**Task description:** With the first line below as the start and the line containing "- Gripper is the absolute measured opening" as the end, copy every line between them exactly, ends included.

* * * *

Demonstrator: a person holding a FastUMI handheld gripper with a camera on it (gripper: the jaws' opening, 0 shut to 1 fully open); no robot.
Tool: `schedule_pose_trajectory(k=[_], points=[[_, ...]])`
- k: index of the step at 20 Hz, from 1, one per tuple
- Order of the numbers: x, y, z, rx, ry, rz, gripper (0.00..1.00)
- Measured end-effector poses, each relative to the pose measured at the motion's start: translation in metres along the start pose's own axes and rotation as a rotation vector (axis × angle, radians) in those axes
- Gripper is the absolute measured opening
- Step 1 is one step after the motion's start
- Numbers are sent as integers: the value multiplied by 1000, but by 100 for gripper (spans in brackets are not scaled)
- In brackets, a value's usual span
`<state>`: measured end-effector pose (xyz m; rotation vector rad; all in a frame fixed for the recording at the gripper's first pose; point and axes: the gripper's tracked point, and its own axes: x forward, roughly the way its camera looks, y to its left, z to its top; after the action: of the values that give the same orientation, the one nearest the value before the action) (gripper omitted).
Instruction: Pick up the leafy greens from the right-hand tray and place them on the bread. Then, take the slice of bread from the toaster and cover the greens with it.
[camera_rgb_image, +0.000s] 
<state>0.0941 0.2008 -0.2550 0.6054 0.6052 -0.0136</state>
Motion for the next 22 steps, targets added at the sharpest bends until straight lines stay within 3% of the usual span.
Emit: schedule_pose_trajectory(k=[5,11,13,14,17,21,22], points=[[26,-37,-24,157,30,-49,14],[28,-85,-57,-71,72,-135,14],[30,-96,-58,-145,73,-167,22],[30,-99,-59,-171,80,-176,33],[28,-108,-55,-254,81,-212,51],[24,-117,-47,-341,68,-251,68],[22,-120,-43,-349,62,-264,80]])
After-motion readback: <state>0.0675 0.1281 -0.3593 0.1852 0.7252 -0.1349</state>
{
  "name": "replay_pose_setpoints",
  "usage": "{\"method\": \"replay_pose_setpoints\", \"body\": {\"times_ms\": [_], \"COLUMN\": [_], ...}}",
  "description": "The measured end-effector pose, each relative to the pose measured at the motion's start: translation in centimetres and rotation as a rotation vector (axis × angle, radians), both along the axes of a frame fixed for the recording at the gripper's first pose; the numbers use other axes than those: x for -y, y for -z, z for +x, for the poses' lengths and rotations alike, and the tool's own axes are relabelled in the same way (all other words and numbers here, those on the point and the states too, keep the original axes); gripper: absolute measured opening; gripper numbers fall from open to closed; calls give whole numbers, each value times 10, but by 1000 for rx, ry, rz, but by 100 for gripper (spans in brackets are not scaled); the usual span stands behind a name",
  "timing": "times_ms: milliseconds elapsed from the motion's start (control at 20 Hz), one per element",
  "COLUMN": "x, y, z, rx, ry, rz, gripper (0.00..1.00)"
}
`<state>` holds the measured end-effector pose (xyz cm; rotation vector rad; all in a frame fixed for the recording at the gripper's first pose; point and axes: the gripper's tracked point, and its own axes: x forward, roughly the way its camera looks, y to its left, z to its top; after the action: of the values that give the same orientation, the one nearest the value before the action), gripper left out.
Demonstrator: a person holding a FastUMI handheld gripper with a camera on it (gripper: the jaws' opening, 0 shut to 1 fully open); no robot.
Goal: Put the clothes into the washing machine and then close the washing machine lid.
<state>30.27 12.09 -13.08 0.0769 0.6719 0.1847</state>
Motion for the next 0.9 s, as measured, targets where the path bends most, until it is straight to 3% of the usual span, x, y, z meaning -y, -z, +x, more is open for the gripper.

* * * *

**Result:**
Demonstrator: a person holding a FastUMI handheld gripper with a camera on it (gripper: the jaws' opening, 0 shut to 1 fully open); no robot.
Tool: `schedule_pose_trajectory(k=[_], points=[[_, ...]])`
- k: index of the step at 20 Hz, from 1, one per tuple
- Order of the numbers: x, y, z, rx, ry, rz, gripper (0.00..1.00)
- Measured end-effector poses, each relative to the pose measured at the motion's start: translation in metres along the start pose's own axes and rotation as a rotation vector (axis × angle, radians) in those axes
- Gripper is the absolute measured opening

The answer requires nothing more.